# [Problem to solve]
Return, from the data that follows, each line that holds the word "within".

★ ★ ★ ★ ★

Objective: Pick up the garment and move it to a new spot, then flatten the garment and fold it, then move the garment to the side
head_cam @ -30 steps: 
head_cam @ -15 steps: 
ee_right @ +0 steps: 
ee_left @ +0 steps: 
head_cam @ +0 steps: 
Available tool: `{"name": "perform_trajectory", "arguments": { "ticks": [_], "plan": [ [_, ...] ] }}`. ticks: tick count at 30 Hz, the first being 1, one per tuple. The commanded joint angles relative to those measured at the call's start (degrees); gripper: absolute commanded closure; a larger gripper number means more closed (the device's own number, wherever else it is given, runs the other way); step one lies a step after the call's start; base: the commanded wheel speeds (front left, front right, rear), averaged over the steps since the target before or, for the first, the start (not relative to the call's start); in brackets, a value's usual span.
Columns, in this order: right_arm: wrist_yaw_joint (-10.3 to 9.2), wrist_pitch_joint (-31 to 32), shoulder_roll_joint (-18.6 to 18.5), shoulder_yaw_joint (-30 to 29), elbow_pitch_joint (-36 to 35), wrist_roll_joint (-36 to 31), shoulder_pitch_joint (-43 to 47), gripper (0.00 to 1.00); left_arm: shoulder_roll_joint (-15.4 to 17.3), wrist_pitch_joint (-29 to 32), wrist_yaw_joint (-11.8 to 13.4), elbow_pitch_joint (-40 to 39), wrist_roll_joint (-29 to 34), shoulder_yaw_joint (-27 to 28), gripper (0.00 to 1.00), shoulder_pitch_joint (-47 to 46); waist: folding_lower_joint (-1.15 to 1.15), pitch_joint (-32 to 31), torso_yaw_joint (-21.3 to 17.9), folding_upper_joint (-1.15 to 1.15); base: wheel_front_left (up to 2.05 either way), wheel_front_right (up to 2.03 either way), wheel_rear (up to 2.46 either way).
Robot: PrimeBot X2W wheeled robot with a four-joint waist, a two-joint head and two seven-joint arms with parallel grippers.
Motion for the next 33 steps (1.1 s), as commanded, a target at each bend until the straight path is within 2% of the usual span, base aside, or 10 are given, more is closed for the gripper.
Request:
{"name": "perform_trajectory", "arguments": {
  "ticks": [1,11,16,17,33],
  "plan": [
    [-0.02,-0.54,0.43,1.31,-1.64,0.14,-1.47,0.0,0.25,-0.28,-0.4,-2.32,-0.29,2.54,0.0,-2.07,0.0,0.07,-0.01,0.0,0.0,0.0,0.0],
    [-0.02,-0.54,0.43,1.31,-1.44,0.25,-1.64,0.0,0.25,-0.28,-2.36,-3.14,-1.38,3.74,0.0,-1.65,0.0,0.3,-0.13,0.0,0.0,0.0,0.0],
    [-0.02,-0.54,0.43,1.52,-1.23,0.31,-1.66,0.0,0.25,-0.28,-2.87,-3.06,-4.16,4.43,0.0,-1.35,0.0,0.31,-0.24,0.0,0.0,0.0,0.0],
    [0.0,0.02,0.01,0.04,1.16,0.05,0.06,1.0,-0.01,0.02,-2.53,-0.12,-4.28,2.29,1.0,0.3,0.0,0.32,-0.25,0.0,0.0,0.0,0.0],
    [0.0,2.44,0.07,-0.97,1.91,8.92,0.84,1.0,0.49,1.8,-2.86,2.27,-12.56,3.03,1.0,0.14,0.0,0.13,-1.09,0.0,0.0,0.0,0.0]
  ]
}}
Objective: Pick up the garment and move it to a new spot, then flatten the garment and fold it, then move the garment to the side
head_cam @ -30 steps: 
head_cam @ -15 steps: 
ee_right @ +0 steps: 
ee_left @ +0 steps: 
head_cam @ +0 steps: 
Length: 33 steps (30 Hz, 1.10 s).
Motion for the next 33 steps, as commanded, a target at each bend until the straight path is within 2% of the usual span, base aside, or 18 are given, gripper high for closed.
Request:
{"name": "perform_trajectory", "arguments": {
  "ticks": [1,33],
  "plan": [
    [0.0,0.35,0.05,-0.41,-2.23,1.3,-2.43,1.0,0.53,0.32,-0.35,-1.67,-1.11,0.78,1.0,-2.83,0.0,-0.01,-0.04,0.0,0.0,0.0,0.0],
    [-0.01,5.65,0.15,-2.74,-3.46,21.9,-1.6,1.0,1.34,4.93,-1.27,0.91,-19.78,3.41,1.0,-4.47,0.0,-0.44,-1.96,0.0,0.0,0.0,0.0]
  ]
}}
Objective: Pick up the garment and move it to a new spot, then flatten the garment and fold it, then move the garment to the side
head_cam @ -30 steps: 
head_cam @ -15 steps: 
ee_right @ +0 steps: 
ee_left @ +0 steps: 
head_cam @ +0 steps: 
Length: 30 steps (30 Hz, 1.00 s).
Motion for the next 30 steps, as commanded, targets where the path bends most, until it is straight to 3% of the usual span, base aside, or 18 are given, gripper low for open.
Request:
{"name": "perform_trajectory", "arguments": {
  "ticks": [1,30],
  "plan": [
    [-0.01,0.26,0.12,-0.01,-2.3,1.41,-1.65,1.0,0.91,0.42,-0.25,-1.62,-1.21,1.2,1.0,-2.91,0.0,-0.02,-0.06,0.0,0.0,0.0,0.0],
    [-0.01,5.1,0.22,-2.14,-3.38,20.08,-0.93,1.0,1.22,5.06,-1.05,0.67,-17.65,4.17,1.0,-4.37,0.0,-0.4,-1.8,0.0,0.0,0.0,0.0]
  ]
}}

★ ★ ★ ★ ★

# [Your solution]
Motion for the next 33 steps (1.1 s), as commanded, a target at each bend until the straight path is within 2% of the usual span, base aside, or 10 are given, more is closed for the gripper.
Motion for the next 33 steps, as commanded, a target at each bend until the straight path is within 2% of the usual span, base aside, or 18 are given, gripper high for closed.

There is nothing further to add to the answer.